Jens Wenzel, Christian Held, Ralf Palmisano, Stefan Teufel, Jean-Pierre David, Thomas Wittenberg, Roland Lang

Abstract

Sensing of infectious danger by toll-like receptors (TLRs) on macrophages causes not only a reprogramming of the transcriptome but also changes in the cytoskeleton important for cell spreading and motility. Since manual determination of cell contact areas from fluorescence micrographs is very time-consuming and prone to bias, we have developed and tested algorithms for automated measurement of macrophage spreading. The two-step method combines identification of cells by nuclear staining with DAPI and cell surface staining of the integrin CD11b. Automated image analysis correlated very well with manual annotation in resting macrophages and early after stimulation, whereas at later time points the automated cell segmentation algorithm and manual annotation showed slightly larger variation.
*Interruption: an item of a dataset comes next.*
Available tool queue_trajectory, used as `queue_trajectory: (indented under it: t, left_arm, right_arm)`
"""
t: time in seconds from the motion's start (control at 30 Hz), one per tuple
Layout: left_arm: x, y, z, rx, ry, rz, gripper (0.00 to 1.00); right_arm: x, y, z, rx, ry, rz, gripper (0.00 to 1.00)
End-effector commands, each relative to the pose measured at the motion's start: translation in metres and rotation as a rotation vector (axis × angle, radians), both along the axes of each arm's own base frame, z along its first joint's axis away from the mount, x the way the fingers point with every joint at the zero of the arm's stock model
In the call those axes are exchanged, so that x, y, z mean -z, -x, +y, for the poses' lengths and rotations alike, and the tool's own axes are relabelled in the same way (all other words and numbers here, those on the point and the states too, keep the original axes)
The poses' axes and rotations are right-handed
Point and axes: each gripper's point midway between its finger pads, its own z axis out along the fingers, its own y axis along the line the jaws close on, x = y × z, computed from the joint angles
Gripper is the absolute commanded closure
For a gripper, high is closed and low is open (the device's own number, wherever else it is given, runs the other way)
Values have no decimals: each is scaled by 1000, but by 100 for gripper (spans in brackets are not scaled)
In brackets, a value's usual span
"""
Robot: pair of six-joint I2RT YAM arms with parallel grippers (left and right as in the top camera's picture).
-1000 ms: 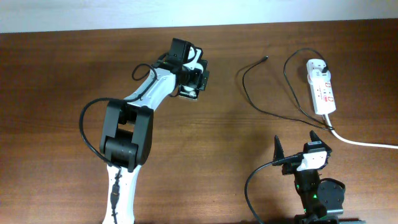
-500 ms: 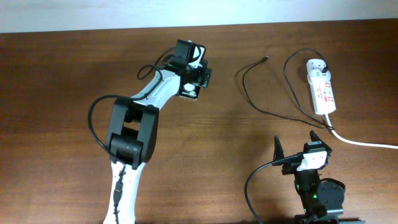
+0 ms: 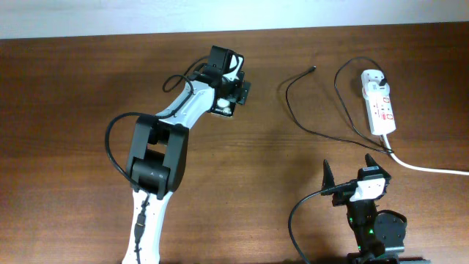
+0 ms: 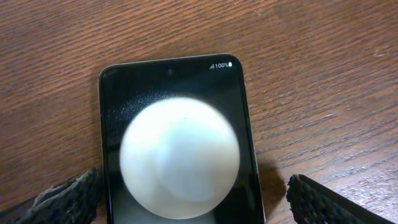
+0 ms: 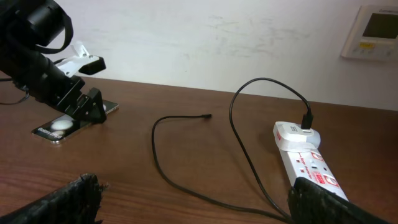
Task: Plug charger to phone and switch on socket
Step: 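Move the left gripper over the black phone on the table, then lower the left gripper and close it on the phone's sides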
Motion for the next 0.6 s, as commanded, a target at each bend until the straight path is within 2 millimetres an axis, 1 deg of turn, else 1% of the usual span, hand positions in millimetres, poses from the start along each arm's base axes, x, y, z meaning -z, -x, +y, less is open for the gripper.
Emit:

The method was applied to investigate the impact of genetic or pharmacological inhibition of known TLR signaling components. Deficiency in the adapter protein Myd88 strongly reduced spreading activity at the late time points, but had no impact early after LPS-stimulation. A similar effect was observed upon pharmacological inhibition of MEK1, the kinase activating the mitogen-activated protein kinases (MAPK) ERK1/2, indicating that ERK1/2 mediates Myd88-dependent macrophages spreading. In contrast, macrophages lacking the MAPK p38 were impaired in the initial spreading response but responded normally 8-24 h after stimulation. The dichotomy of p38 and ERK1/2 MAPK effects on early and late macrophage spreading raises the question which of the respective substrate proteins mediate(s) cytoskeletal remodeling and spreading. The automated measurement of cell spreading described here increases the objectivity and greatly reduces the time required for such investigations and is therefore expected to facilitate larger throughput analysis of macrophage spreading, e.g., in siRNA knockdown screens.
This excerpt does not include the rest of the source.